▪️Mas conflito no Oriente Médio dispara preços nas bombas
A Refinaria de Paulínia (Replan), maior unidade de refino da Petrobras, encerrou o mês de fevereiro com um crescimento expressivo na produção de diesel. Segundo dados da Agência Nacional do Petróleo, Gás Natural e Biocombustíveis (ANP), a unidade produziu 976,5 milhões de litros do combustível, uma alta de 24,8% em comparação aos 782,2 milhões de litros registrados no mesmo período do ano anterior.
Apesar do desempenho operacional robusto, o cenário para o bolso do brasileiro é de alerta. O aumento no volume produzido ocorreu pouco antes da escalada de tensões no Oriente Médio, que alterou drasticamente o mercado global de energia.

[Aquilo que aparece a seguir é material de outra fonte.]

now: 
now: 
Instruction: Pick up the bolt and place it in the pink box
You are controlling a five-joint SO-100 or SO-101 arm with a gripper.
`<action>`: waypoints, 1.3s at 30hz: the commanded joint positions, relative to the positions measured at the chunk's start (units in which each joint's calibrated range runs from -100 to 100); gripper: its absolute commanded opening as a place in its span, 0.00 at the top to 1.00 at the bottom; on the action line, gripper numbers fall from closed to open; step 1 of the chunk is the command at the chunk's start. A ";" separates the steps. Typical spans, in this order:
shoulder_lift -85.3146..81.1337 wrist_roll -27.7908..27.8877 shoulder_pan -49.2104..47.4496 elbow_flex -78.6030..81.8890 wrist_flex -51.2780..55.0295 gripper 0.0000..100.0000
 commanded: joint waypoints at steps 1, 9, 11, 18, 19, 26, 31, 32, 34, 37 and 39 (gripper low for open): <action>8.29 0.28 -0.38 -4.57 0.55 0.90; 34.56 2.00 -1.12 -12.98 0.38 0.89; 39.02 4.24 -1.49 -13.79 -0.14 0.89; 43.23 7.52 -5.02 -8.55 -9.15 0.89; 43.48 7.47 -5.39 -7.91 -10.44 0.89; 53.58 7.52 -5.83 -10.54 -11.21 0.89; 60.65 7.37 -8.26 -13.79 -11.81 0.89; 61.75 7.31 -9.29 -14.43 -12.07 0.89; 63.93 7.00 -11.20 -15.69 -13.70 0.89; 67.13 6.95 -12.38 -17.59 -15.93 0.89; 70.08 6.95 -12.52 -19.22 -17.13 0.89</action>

▪️O impacto do conflito internacional
O equilíbrio entre oferta e demanda foi rompido em 28 de fevereiro, data que marcou o início dos ataques dos Estados Unidos e de Israel ao Irã. O conflito direto no coração da produção petrolífera mundial gerou uma reação imediata nos preços internacionais, cujos reflexos chegaram rapidamente aos postos brasileiros.

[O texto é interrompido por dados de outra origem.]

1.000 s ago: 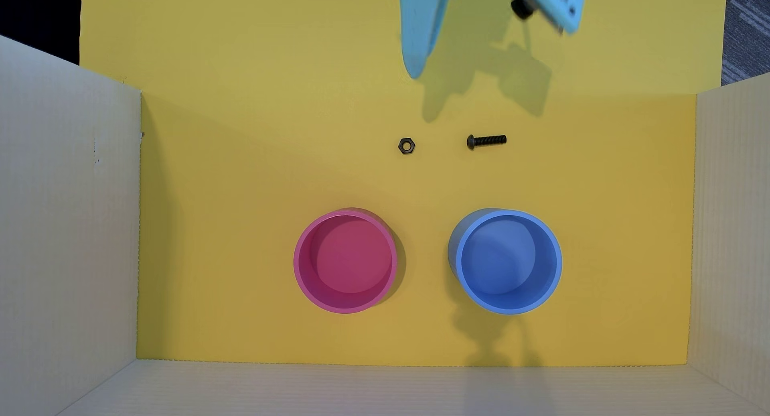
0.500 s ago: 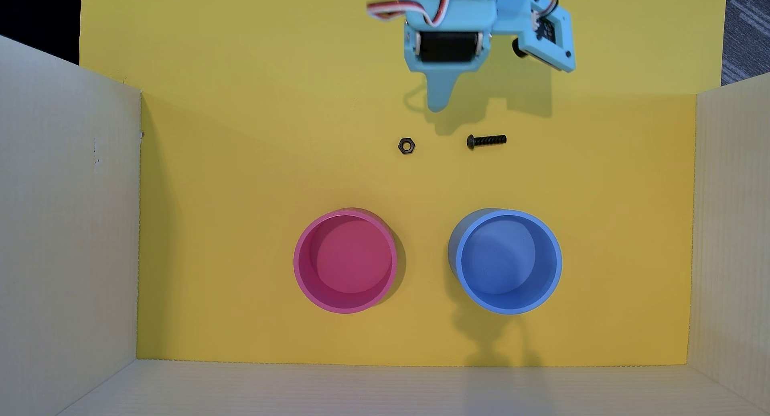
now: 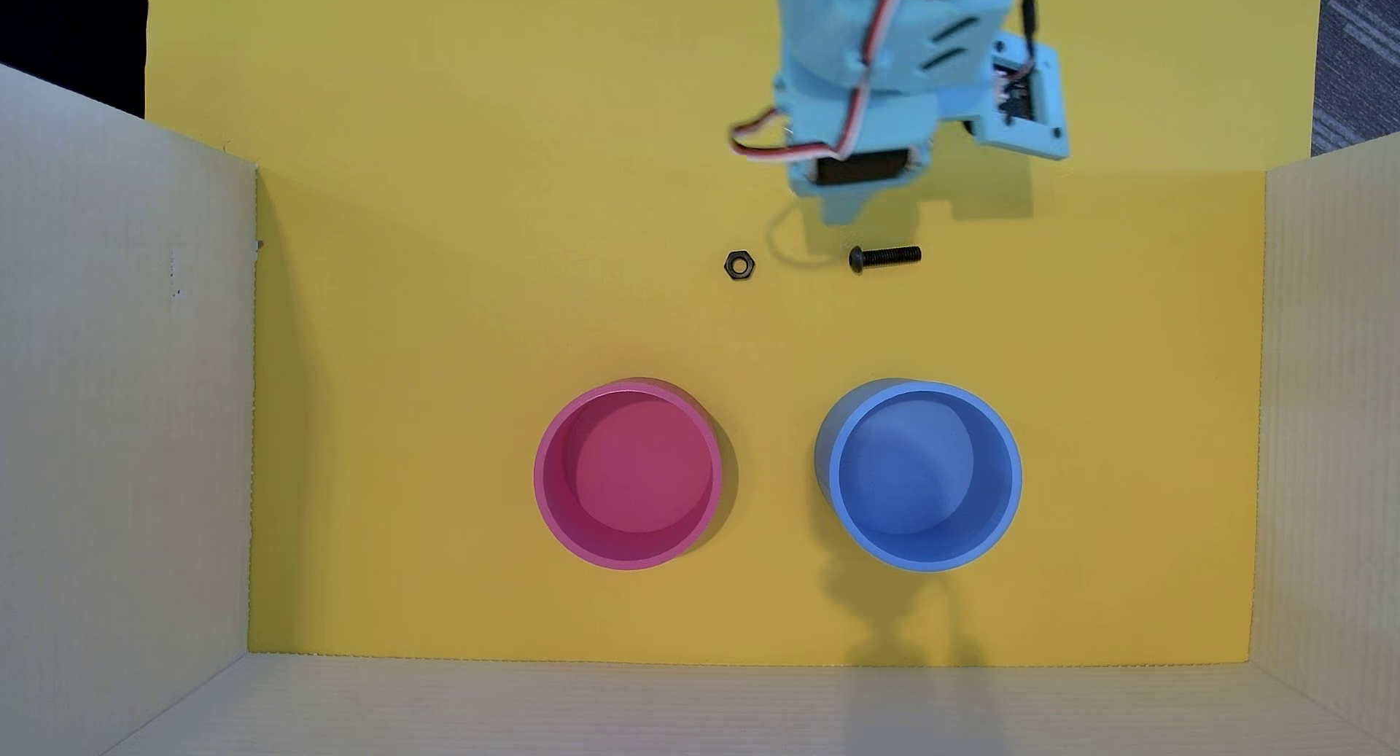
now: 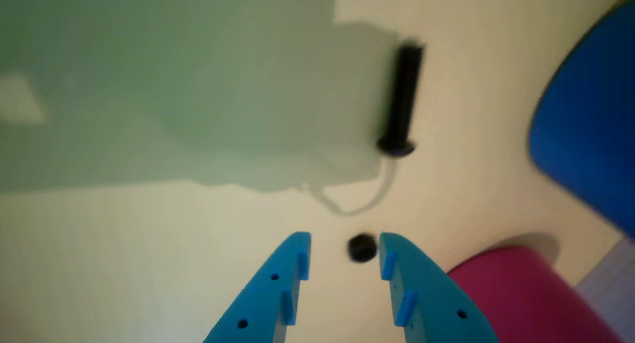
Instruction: Pick up the bolt and place it in the pink box
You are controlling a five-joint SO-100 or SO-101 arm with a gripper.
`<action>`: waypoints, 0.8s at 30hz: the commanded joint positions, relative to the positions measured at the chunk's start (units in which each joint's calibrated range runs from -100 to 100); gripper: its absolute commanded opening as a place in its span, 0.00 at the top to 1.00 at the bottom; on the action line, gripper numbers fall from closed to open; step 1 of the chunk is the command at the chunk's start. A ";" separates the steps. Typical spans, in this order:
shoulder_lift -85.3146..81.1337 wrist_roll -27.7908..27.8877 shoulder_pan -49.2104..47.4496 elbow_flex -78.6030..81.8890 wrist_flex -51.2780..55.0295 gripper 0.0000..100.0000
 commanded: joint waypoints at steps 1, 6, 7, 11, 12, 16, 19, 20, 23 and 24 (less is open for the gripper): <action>4.30 -0.18 -0.28 -4.63 -2.14 0.89; 12.22 -0.13 -0.28 -8.88 -3.51 0.89; 13.23 -0.08 -0.28 -9.42 -4.03 0.89; 16.93 0.13 -0.28 -12.32 -5.31 0.89; 17.52 0.13 -0.28 -13.04 -5.31 0.89; 18.45 0.18 -0.28 -15.30 -5.31 0.89; 19.03 0.24 -0.42 -15.85 -5.31 0.89; 19.29 0.24 -0.42 -15.85 -5.23 0.89; 20.30 0.34 -0.42 -15.85 -5.14 0.89; 20.72 0.34 -0.50 -15.85 -5.14 0.89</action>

De acordo com o levantamento mais recente da ANP, divulgado na última sexta-feira (27), o impacto é severo:
Preço médio anterior: R$ 6,03
Preço médio atual: R$ 7,45
Variação acumulada: Alta de quase 24% desde o início do conflito.
▪️Perspectivas
Embora a capacidade técnica da Replan demonstre eficiência em suprir o mercado interno, o preço do diesel no Brasil segue atrelado às volatilidades externas. O setor de transportes e logística, que depende diretamente do combustível, já começa a repassar os custos, o que pode gerar um efeito cascata na inflação de alimentos e produtos de consumo nos próximos meses.